# Self Determination is Irellevant...



## Cryozombie (Feb 3, 2004)




----------



## TheRustyOne (Feb 3, 2004)

:rofl: so great!


----------



## michaeledward (Feb 4, 2004)

I think that is Obscene. I mean, not that Star Trek was not a commercial venture for the Great Bird of the Galaxy, (IDIC anyone?), but I do hope Majel Barrett files some litigation over this one.

Mike


----------



## edhead2000 (Feb 4, 2004)

Like I could even afford to shop at the GAP if I wanted to...........


----------



## Cryozombie (Feb 4, 2004)

> _Originally posted by michaeledward _
> *I think that is Obscene. I mean, not that Star Trek was not a commercial venture for the Great Bird of the Galaxy, (IDIC anyone?), but I do hope Majel Barrett files some litigation over this one.
> 
> Mike *



Me too.  I hope I get sued for everything I own (which is squat) for Creating this parody of our society that values what you wear over what kind of person you are.

I got the Idea for that listening to the Velvet Acid Christ vs Funker Vogt song "Futile" while thinking that if I just cave in and become a "Crombie Boy" I could get a steady girlfriend. The idea that nothing else works, except to give up your individuality and shop at the GAP, look like everyone else --- RESISTANCE IS FUTILE.


----------



## TheRustyOne (Feb 4, 2004)

I agree. What Technopunk posted is purely humorous, and a good satire on American life, as well. Mayhaps you shouldn't take it so seriously.


----------



## Seig (Feb 4, 2004)

I'm thinking of starting a "Geek" fashion line, I'll be rich!


----------



## Black Bear (Feb 4, 2004)

Seig, you mean like splitreason.com?


----------



## Touch Of Death (Feb 4, 2004)

> _Originally posted by Technopunk _
> *Me too.  I hope I get sued for everything I own (which is squat) for Creating this parody of our society that values what you wear over what kind of person you are.
> 
> I got the Idea for that listening to the Velvet Acid Christ vs Funker Vogt song "Futile" while thinking that if I just cave in and become a "Crombie Boy" I could get a steady girlfriend.

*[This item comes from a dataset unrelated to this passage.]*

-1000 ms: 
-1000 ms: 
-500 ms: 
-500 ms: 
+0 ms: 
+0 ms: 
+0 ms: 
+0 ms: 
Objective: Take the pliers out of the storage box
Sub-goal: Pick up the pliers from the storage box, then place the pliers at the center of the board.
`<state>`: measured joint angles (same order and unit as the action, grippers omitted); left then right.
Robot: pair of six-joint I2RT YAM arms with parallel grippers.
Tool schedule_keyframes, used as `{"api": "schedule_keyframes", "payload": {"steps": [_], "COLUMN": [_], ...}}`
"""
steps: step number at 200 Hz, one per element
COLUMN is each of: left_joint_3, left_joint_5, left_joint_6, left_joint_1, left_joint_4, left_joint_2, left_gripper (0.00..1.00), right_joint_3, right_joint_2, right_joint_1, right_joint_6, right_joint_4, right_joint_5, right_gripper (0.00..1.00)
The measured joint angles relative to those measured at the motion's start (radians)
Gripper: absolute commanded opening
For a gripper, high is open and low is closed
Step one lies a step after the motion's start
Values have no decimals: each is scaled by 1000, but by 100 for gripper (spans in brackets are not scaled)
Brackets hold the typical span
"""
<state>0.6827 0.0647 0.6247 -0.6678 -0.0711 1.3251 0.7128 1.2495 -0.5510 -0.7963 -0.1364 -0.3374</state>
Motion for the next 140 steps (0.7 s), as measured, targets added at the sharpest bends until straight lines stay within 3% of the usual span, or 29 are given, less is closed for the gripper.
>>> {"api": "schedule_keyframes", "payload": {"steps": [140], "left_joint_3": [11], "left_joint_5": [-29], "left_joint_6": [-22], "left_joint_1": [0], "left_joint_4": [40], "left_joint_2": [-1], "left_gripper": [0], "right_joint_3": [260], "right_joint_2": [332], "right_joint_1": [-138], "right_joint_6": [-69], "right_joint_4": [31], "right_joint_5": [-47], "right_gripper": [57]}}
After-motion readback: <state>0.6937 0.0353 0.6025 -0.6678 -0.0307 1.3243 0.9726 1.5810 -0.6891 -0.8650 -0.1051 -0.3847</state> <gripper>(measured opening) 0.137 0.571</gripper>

The idea that nothing else works, except to give up your individuality and shop at the GAP, look like everyone else --- RESISTANCE IS FUTILE. *


 You touch on an interesting point. when I was in high school I fancied keeping my hair long(shoulder length) and basicly wore t-shirt and jeans. Not that I really tried but girls generaly avoided me. I joined the military not to long after and found that my short hair and ARMY T-shirt was all I really needed to attract the babes. Of course I attracted girls that were into army guys, but I was an army guy, so I was cool with that. Your choice of clothing and the place you buy those cloths will speak volumes about you. The bottom line is you are going to attract your demographic, and wearing cloths from the Gap will attract "Gap" girls. This is not always a good thing.
Sean


----------



## Chronuss (Feb 5, 2004)

so I gues Wal-Mart and PayLess go without question...?  :shrug:


----------



## Cryozombie (Feb 5, 2004)




----------



## theletch1 (Feb 5, 2004)

I shudder to think what you could do with a Viagra ad.:rofl:


----------



## TonyM. (Feb 5, 2004)

Or Viagra and Prozac for those that are really f@#$ingnuts.


----------



## TheRustyOne (Feb 5, 2004)

> _Originally posted by Technopunk _
> *
> 
> 
> ...




:rofl:


----------